御曹司のとろ甘な独占愛
 その後は、パーティーの時のように伯睿の隣に付いて回ることになった。

「おぉい! 伯睿ー! 山越さんもー!」

 幾人かの関係者と挨拶を終えた時。日本貴賓翡翠の支社長・陳宥翔(チェン ヨウシャン)が、少し離れた場所から大きく手を振って近寄ってきた。
 スポーツ選手のような体格の青年がブンブン腕を振り回しているせいか、こちらまで凄く目立っている。

「ああ……あいつ……」

 伯睿が顔面を手のひらで覆った。
 彼は伯睿と一花の前まで来ると爽やかな笑みを浮かべ、「よっ!」と非常に軽い挨拶をした。

「山越さん、元気だった? 台湾での生活はどう?」

「はい、お陰様で。最近は中国語にも食べ物にも慣れてきて、毎日とても楽しいです」

「そっかそっか! で、御曹司は?」

「……宥翔」

 伯睿はスッと目を細めると、冷たい声音で陳支社長をいなす。

「ゴメン、ゴメン。だってなぁ? 気になるだろ?」

 けれど、そんな伯睿にビクともせず、陳支社長はケラケラと適当に笑っていた。

「あ、あのー、劉副社長と陳支社長のご関係は……?」

「俺と宥翔は幼馴染なんです」

 ふと、伯睿が以前言っていた「幼馴染の姉」という言葉が一花の脳裏をよぎる。ようやく全てが繋がった。
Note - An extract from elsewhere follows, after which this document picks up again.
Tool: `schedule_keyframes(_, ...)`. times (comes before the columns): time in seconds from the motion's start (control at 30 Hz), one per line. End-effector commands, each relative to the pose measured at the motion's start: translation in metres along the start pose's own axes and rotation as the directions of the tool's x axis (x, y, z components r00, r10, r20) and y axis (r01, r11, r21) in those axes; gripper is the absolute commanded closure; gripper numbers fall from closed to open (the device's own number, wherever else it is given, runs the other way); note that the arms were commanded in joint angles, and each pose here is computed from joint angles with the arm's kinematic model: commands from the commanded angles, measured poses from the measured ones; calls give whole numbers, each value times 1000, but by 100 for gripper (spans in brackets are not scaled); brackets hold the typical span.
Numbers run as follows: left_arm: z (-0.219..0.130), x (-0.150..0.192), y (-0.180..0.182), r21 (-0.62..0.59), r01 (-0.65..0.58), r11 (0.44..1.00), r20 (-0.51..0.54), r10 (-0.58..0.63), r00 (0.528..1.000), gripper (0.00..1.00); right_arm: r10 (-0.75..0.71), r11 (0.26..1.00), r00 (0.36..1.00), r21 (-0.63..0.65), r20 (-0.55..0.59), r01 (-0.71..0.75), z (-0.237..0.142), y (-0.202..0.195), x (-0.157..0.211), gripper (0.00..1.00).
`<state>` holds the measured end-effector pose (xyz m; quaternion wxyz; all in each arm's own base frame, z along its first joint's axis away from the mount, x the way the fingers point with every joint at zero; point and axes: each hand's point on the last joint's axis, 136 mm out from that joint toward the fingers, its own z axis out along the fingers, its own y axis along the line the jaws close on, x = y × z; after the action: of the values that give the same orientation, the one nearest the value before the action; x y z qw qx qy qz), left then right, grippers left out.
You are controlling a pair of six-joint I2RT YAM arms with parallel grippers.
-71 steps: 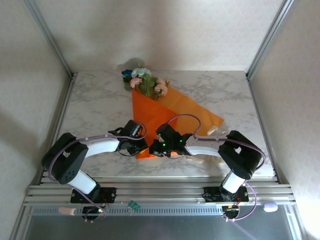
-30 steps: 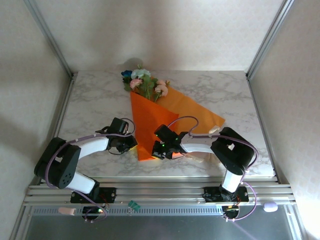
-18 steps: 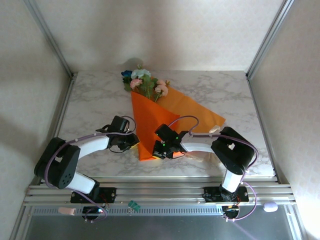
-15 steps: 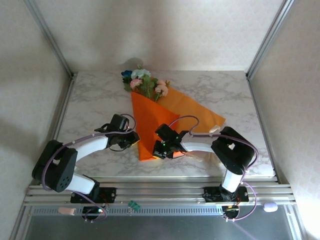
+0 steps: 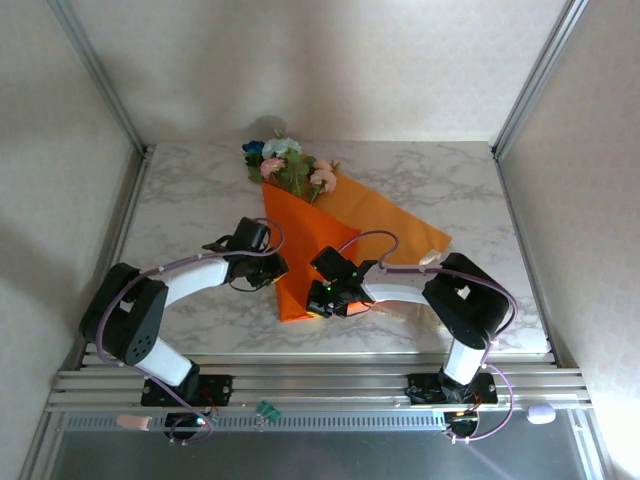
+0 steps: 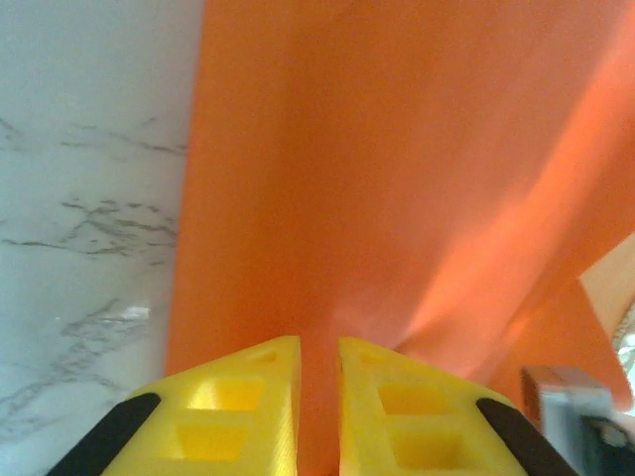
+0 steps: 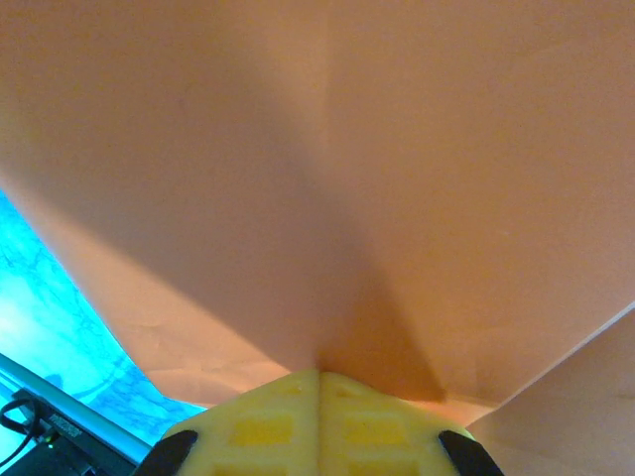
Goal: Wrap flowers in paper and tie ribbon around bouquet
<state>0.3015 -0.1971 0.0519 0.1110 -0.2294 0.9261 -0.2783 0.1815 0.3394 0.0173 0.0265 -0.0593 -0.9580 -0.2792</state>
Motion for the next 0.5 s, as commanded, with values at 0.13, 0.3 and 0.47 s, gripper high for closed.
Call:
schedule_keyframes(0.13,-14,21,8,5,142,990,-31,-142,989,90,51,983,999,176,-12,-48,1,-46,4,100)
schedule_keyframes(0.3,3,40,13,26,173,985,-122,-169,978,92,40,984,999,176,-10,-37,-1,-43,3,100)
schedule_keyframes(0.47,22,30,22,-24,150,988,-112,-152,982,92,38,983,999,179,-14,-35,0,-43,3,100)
ハッと弾かれるように、一花は陳支社長を見上げる。

「じゃあ、あの時から全部ご存知だったんですか!?」

「だから、すぐにクラフツマンは見つかるって言っただろ?」

 そう言って陳支社長はバチっとウィンクを決める。
 一花は「えぇええっ」と思いっきり脱力した。